To celebrate a decade in show business, Tim Heidecker and Eric Wareheim are trekking across the country for a “Ten Year Anniversary Awesome Tour Live,” which makes a stop at the Pabst Theater on July 25. We spoke with Heidecker about his career in comedy and his upcoming Milwaukee appearance.
Tell us a bit about your early career. How did you get started in comedy?
Eric and I started making stuff in college – we were roommates. Eventually we began entering film festivals and showing shorts around town and got some good feedback, so we put a few tapes together and sent them to Hollywood, to Bob Odenkirk, who helped us get our first show on Adult Swim.
How did your work on the Adult Swim show Tom Goes to the Mayor influence Tim and Eric Awesome Show, Great Job?
Tom Goes to the Mayor was originally just a short. We never expected it to become something larger, but it kind of clicked, and we learned how to make a TV show while developing it for Adult Swim. It gave us the confidence we needed to try something a little bigger.
Some pretty famous comedians have had cameos on your shows. Will Ferrell, Ben Stiller, Fred Armisen. Who were you especially excited to work with?
We usually enjoy working with the dramatic actors the most. That being said, we can really lean on a lot of the comic actors, and work with some of them – like Will Forte and John C. Reilly – over and over again because we know they can come in and improvise and whatever we give them will be funny. It’s comforting to know that they’ll always do something amazing, and will be open to a dialogue.
So is much of the show improvised, then?
We always write a script, but we don’t always pay attention to it. We throw it out when something isn’t working.
Episodes of Tim and Eric Awesome Show, Great Job were just 11 minutes long. Did you find it challenging to stretch the show into a full-length movie?
Yeah, it was a challenge. A TV episode doesn’t need to have the same structure that a feature film has, and we didn’t want to wear audiences out or bore them.
We initially thought we’d make something with broader appeal but of course ended up doing what we always do – making something that appealed to us.
Critics have described your sense of humor as surreal and absurd. Some have even used the term “anti-comedy.” Do those labels fit?
I think surreal and absurd fit.

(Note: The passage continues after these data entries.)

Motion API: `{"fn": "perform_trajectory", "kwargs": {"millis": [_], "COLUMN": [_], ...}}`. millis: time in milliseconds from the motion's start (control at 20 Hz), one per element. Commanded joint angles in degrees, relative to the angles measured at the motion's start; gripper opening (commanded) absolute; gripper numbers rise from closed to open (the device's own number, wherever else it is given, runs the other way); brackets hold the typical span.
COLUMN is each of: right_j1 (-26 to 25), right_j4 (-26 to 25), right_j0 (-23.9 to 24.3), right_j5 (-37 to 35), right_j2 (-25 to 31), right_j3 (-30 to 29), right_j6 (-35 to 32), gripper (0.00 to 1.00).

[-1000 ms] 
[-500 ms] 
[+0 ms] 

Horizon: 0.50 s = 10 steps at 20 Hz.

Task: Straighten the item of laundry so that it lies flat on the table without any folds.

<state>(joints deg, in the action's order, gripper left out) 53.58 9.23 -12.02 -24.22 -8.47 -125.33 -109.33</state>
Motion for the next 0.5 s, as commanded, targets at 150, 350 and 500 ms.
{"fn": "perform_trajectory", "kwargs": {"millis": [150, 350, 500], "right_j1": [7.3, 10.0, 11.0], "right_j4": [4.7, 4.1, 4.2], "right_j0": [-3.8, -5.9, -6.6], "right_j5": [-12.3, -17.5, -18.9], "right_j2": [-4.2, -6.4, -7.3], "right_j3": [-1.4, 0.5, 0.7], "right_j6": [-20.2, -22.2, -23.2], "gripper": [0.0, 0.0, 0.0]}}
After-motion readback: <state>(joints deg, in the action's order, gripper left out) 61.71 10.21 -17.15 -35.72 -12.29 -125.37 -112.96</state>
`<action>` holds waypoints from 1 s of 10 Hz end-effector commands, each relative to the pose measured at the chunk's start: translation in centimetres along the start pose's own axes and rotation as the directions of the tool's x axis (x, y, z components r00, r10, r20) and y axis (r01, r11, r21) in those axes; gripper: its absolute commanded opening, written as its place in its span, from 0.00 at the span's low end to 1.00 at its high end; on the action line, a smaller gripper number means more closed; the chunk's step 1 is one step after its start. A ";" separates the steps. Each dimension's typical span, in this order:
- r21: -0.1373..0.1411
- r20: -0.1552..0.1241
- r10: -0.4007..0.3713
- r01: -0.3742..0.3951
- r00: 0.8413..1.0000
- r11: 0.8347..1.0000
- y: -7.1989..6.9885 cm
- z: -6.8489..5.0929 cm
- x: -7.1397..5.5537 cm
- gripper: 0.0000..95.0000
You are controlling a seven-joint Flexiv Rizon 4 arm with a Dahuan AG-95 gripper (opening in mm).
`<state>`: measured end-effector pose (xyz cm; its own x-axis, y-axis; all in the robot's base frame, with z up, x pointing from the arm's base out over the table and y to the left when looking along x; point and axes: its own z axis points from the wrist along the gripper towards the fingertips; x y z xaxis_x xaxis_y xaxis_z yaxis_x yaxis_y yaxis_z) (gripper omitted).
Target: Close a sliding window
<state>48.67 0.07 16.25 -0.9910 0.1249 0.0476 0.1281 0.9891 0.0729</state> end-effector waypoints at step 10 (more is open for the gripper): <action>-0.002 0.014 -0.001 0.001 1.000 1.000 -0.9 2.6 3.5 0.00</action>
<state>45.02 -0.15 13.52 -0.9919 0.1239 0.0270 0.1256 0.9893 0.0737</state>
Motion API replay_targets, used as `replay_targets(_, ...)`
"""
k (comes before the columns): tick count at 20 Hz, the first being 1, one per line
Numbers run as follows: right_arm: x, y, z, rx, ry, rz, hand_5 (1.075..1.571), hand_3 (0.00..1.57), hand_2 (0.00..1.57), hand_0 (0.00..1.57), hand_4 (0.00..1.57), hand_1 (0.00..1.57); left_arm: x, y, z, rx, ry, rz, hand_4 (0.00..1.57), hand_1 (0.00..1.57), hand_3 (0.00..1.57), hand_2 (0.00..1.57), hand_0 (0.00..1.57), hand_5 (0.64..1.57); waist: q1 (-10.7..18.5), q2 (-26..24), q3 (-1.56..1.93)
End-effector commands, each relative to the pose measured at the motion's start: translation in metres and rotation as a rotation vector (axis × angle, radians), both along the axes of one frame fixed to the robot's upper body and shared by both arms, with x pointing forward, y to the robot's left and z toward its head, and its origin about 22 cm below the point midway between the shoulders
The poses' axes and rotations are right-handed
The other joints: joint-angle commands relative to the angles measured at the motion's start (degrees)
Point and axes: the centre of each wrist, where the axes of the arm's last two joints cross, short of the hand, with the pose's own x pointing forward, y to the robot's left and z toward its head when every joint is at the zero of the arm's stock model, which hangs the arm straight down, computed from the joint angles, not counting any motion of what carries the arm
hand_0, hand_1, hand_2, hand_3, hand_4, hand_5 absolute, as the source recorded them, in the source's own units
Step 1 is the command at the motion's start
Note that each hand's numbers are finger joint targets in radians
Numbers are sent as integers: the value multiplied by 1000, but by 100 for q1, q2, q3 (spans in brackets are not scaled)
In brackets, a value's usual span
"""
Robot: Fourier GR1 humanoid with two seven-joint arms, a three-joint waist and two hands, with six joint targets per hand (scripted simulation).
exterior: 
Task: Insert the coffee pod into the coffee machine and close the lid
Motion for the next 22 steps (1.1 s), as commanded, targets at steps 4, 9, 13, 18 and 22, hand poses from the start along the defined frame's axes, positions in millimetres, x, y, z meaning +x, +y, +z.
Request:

I’ve always rejected the idea of anti-comedy because we’re still trying to make viewers laugh – we’re still trying to be comedic.
What should Milwaukeeans expect from your show at the Pabst Theater?
The tour celebrates our ten-year anniversary. It’s full of music and characters from the show.
I don’t want to give too much away, but I’ll say that we mess with the audience a bit and have some surprises lined up.
And I’m really looking forward to being backstage at the Pabst Theater again, actually. It’s one of my favorite places in the world. It’s got a great vibe – a record player, video games and comfy couches. And we’ve been touring long enough at this point that I’m looking forward to hanging out there.